Make this summer count

Quiet markets offer an excellent opportunity to elevate your value proposition

Chairs on dock

As clients head out for well-deserved vacations, the summer slowdown offers advisors a perfect window to evaluate their year-round client communication and engagement strategy. Barring sudden market volatility, routine portfolio performance updates naturally take a back seat during the quieter months, and the focus shifts entirely to relationship deepening.

Top advisory firms separate themselves not just through returns, but through how well they communicate with clients. Research confirms that trust, communication and personalization consistently emerge as major drivers of modern client loyalty and satisfaction.

However, capitalizing on this insight requires a shift in mindset. Too many advisors treat a seasonal dip in market activity as a reason to stop client outreach entirely. This is a missed opportunity. Rather than letting communication stall during the summer slowdown, treat it as a strategic intermission — a time to move away from dry market commentary and focus on high-value, purposeful engagement.

Here are five suggestions for advisors on how to approach summer client communications.

1. Don’t go away

The old market adage advises investors to “sell in May and go away.” That is exactly the wrong approach for client communication.

With rising fee transparency and DIY platforms intensifying the focus on advisor value, the summer lull presents a strategic opportunity to rebuild your client outreach strategy and communication framework.

2. Prioritize listening over talking

True communication is a two-way street. Use the quieter summer months to prompt clients about upcoming life milestones and shifting family dynamics.

A truly impactful advisor-client relationship is built on a deep understanding of a client’s evolving personal goals. Listen actively for life changes that could reshape their financial roadmap.

3. Change the subject

Instead of anchoring client communications strictly to market performance, broaden your communication strategy to include universally relevant financial issues. Proactively address topics that cross demographic and income lines, such as:

  • Cyber hygiene: protecting digital assets and personal data.
  • Longevity and elder care: managing the income and care implications of longer lives.
  • Insurance audits: exposing and closing common coverage gaps.

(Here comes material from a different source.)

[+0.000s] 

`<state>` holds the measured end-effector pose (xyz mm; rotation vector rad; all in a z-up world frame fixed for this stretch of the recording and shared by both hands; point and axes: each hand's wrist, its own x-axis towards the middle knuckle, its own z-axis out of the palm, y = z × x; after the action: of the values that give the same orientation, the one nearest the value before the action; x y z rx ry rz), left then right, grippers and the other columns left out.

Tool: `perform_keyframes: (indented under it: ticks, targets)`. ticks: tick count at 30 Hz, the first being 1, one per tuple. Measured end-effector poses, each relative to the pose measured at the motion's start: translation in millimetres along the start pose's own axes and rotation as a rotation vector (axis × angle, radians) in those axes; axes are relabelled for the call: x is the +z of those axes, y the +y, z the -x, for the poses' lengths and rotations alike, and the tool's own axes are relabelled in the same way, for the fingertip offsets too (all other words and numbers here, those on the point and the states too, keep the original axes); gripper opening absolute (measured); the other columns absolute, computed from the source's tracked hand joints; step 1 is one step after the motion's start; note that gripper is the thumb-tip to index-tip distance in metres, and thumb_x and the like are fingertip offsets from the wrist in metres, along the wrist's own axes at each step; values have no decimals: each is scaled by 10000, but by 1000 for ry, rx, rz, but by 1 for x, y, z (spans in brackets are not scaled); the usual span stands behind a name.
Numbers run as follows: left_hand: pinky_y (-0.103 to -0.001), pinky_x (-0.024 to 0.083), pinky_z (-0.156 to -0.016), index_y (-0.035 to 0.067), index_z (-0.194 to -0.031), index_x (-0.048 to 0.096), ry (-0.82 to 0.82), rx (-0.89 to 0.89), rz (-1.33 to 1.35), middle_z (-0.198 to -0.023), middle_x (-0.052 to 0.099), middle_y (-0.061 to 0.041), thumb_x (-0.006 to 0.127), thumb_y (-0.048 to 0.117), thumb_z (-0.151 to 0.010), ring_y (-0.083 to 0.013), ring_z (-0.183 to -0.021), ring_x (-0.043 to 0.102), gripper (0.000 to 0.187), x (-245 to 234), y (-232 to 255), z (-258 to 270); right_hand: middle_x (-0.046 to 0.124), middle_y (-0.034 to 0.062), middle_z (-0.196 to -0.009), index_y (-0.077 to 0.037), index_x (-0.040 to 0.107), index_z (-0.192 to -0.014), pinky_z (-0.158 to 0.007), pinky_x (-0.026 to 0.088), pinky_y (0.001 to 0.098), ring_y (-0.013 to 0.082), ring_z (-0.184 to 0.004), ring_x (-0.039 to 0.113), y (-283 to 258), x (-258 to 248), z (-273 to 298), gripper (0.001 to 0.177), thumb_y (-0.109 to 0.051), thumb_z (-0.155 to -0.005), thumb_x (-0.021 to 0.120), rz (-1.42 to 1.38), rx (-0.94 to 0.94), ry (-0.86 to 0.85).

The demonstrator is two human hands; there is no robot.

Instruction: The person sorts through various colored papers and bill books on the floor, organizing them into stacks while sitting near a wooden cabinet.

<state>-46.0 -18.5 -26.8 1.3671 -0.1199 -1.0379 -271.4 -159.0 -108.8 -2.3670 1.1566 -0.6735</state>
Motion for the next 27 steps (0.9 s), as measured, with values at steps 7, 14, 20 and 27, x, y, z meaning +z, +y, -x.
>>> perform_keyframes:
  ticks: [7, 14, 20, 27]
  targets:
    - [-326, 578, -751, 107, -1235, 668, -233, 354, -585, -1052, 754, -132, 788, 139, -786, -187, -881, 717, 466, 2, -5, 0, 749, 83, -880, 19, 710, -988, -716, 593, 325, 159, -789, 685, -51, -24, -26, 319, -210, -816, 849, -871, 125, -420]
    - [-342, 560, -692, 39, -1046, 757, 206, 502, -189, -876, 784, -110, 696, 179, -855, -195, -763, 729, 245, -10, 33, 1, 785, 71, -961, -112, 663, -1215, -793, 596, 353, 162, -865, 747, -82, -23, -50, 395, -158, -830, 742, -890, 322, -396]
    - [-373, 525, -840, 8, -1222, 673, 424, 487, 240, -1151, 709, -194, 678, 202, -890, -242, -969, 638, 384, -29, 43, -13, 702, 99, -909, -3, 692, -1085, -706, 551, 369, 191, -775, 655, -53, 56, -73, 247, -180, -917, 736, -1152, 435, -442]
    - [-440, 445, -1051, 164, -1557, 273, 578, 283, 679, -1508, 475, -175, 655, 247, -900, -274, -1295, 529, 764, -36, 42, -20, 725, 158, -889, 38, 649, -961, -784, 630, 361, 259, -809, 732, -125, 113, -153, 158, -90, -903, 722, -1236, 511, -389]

4. Introduce virtual family wealth meetings

Encourage clients to leverage summer family gatherings to kickstart broader financial discussions such as intergenerational wealth transfers.

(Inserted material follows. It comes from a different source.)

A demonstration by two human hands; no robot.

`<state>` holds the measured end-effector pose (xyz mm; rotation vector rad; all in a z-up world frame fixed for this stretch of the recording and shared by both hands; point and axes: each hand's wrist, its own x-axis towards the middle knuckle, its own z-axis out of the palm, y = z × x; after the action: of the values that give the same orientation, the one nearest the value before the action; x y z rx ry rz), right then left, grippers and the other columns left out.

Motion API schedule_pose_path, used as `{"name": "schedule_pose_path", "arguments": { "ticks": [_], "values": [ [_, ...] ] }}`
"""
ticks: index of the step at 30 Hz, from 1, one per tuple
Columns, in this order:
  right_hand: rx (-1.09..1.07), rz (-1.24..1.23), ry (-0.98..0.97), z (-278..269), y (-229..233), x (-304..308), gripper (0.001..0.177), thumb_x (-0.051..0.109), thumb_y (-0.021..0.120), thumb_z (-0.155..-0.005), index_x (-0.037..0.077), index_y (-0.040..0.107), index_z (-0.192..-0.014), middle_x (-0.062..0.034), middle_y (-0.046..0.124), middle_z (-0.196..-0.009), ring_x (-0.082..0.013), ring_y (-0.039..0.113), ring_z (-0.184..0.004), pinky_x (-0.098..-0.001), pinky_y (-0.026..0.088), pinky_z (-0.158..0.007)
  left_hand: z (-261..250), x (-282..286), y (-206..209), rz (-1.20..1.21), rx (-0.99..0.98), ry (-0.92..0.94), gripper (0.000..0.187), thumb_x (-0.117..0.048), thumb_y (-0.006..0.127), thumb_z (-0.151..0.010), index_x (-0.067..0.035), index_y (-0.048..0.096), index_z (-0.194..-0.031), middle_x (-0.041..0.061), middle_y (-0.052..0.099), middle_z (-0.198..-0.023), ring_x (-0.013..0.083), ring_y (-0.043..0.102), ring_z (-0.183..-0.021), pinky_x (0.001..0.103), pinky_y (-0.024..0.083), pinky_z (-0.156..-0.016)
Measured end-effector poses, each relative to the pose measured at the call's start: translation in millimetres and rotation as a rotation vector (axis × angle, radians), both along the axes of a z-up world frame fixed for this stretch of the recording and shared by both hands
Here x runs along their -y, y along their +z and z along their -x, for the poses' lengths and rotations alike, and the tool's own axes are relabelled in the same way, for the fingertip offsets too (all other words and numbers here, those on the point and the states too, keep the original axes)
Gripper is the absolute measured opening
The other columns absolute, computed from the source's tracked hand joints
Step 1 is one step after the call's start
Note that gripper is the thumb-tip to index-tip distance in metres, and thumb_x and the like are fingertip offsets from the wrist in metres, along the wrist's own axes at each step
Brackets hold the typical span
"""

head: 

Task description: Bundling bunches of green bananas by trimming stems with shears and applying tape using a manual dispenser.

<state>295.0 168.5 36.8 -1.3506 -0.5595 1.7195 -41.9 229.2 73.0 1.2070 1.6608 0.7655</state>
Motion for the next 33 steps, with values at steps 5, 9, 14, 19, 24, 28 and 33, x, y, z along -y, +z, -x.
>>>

While in-person relationship building remains the gold standard, coordinating an office visit with a multigenerational family is often a logistical nightmare. Offering a virtual meeting removes this friction, facilitating an open, forward-looking financial conversation that seamlessly engages the next generation.

5. Quantity kills quality

A striking example of this is the museum installation Babel (2001)— a massive tower constructed from over 800 second-hand analog radios. Each is tuned to a different station at its lowest audible volume, creating an overwhelming, completely indecipherable wall of noise that is meant to convey information overload.

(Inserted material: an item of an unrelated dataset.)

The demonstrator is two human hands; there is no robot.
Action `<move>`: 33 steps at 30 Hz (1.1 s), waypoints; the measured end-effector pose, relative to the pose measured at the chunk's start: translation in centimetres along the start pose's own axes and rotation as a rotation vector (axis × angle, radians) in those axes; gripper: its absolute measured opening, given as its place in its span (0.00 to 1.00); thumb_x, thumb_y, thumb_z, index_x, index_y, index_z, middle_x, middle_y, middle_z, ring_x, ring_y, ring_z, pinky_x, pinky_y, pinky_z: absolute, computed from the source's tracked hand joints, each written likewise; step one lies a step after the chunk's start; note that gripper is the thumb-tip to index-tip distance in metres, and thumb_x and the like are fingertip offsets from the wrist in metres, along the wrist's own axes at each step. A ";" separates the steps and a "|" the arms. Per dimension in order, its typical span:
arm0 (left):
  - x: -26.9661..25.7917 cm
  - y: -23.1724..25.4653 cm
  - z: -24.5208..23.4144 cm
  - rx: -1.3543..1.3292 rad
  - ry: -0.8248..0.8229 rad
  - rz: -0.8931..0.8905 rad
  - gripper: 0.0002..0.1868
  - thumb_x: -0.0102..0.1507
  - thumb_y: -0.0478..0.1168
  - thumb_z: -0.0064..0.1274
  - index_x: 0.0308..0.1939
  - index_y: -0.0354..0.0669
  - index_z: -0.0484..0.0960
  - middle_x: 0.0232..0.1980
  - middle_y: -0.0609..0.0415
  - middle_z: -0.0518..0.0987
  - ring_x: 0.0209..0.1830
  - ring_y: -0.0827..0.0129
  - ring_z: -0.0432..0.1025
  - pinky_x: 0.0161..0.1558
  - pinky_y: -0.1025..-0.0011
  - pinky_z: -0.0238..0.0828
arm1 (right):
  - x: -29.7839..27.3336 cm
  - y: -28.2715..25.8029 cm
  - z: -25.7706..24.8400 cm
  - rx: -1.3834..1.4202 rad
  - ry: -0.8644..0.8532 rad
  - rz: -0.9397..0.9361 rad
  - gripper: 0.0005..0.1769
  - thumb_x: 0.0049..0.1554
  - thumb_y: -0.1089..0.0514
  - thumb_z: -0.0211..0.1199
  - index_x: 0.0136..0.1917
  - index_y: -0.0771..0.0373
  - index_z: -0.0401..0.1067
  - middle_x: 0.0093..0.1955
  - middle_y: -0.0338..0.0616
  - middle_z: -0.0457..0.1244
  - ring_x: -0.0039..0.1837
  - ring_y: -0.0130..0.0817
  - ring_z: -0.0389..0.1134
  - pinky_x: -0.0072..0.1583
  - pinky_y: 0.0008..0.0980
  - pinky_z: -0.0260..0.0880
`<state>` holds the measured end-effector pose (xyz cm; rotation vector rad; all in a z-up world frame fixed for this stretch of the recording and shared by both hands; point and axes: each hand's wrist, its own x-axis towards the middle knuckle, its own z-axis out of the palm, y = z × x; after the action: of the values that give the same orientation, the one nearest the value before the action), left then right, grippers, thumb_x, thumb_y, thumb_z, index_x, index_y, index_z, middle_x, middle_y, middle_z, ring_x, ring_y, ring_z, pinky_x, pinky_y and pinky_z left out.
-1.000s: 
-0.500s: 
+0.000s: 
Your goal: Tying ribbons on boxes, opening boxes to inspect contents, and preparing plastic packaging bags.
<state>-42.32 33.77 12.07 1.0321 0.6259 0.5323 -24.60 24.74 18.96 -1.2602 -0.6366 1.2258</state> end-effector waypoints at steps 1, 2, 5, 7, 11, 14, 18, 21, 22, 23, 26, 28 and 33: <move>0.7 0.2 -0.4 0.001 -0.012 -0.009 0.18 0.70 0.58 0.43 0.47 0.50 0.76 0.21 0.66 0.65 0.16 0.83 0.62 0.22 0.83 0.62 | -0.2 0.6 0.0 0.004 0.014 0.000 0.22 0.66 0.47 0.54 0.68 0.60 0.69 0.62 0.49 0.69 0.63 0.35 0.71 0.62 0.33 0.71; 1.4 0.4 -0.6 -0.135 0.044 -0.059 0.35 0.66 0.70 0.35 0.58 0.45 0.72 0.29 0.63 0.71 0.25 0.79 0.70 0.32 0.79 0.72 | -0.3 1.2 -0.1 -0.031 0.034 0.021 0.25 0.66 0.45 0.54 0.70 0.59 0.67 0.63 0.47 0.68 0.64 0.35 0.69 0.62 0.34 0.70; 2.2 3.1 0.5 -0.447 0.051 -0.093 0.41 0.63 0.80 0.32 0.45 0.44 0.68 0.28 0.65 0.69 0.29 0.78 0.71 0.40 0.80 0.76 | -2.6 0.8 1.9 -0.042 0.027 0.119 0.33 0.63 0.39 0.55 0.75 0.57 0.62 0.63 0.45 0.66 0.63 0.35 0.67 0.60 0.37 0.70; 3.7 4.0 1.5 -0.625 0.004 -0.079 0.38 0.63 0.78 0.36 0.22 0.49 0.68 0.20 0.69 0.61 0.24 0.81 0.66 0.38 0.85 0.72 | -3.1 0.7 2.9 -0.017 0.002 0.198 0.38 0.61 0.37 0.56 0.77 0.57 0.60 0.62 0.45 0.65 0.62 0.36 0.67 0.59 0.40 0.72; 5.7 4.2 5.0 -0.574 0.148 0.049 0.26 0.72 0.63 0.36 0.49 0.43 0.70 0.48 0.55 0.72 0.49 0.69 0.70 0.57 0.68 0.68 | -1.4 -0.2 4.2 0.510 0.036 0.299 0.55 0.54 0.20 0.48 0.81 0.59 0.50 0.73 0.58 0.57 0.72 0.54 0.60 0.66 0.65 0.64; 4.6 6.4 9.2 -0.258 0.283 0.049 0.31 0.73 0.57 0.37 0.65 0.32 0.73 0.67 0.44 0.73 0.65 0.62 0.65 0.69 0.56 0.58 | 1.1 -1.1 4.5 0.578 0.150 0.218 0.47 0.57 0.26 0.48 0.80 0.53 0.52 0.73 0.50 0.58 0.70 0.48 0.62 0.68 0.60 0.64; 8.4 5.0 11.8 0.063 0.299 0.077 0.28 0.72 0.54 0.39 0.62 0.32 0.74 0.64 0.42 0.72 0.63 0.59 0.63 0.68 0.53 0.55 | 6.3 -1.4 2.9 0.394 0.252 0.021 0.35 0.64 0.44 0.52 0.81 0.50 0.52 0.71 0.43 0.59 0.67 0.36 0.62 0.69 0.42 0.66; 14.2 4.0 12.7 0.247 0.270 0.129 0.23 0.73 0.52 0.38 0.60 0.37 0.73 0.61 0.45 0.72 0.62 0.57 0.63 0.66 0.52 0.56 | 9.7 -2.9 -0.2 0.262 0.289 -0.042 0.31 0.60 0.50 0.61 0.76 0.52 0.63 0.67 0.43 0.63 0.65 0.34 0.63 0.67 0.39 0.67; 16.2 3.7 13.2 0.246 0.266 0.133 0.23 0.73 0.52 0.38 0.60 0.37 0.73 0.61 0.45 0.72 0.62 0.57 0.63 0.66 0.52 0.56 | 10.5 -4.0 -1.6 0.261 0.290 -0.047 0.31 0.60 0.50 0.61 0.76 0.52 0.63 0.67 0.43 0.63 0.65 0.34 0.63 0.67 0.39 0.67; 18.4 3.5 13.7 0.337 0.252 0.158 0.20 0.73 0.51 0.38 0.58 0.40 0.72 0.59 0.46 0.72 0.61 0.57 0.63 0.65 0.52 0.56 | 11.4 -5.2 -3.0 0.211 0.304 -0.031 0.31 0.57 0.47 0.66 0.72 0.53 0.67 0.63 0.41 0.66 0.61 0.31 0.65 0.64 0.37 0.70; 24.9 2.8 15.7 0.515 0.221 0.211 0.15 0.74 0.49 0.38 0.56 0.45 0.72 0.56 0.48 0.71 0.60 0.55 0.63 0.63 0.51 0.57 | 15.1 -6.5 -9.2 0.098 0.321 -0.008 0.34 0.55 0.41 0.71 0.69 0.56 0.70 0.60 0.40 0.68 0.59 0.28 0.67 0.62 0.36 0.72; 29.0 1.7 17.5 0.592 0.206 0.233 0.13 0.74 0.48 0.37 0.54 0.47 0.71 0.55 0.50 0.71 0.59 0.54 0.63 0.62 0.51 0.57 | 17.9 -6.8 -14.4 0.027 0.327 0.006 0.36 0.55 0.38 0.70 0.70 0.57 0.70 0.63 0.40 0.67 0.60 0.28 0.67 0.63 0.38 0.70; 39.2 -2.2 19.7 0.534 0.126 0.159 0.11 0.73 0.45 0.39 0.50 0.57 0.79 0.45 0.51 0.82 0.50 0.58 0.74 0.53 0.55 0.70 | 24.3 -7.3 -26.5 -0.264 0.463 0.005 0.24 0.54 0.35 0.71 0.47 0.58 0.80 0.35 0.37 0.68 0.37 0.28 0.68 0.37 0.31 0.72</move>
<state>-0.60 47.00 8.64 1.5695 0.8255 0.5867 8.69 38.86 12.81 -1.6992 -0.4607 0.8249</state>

It perfectly mirrors how many investors feel about the relentless stream of investment commentary they receive. When delivering high-value client communication, less is more. Empower your clients to cut through the noise by allowing them to select their preferred topics, delivery cadence and communication channels.

The modern investor doesn’t need more information; they need clarity and insight. By treating the summer as an opportunity to tune out the indecipherable wall of market noise and focus on intentional, highly targeted outreach, you can elevate your practice above the competition.

Embracing a “less is more” philosophy ensures that, when you do reach out, your message lands with maximum impact.

Use this season to reimagine your communication strategy, empower your clients and prove that your true value extends far beyond a periodic investment statement.